Fortinet discusses harms of APTs and importance of The Cyber Kill Chain 

As the current pandemic continues to drive the growth of digital innovations, organizations worldwide, including small and medium businesses (SMBs), are still trying to explore the ins and outs of their digital transformation, making their businesses more vulnerable to cyberattacks. 

In Southeast Asia, only 67 percent of institutions and businesses only have the essential software and application as a form of cybersecurity to combat these attacks, says a recent report released by the International Data Corporation (IDC).  

To give further insight and offer solutions to strengthen businesses’ cybersecurity, Fortinet, a global leader in broad, integrated, and automated cybersecurity solutions, held a webinar titled Advanced Threat Protection: Security Fabric and the Cyber Kill Chain, to bank executives and other organizations that tackled advanced persistent threats (APTs) in systems and networks, mechanisms of ransomware, and how it can be identified and prevented in their day-to-day operations.  

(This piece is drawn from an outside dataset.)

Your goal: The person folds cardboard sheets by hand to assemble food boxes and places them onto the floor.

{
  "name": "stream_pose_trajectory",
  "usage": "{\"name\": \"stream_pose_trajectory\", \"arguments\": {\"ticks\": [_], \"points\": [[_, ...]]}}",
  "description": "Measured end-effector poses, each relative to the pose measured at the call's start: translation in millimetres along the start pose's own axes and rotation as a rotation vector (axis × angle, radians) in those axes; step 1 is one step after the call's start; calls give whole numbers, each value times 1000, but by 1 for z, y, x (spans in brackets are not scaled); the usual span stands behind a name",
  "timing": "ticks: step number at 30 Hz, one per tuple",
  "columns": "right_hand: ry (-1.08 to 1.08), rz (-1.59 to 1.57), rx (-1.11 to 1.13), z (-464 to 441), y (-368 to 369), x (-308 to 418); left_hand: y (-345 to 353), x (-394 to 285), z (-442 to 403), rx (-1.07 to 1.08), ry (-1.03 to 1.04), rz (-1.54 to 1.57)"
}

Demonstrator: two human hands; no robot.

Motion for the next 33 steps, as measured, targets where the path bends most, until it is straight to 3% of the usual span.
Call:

APTs vs. Ransomware: What’s the difference? 

Hans Dominic Javier, Channel Systems Engineer of Fortinet Philippines, said that APTs are attacks in the system done secretly over a long period to gain illegal access in a company’s network to gather critical or confidential information using innovative and creative methods. Ransomware, on the other hand, is categorized as malicious software used to extort money from individuals or companies in return for their sensitive data which have been encrypted and are inaccessible. 

“APTs and Ransomware could be acquired in many ways. Some of the more known methods of gaining entry or users acquiring such malicious content are through drive-by downloads when you click a link unsuspectingly when you visit a particular website, phishing emails, or even malvertisements,” Javier discussed. 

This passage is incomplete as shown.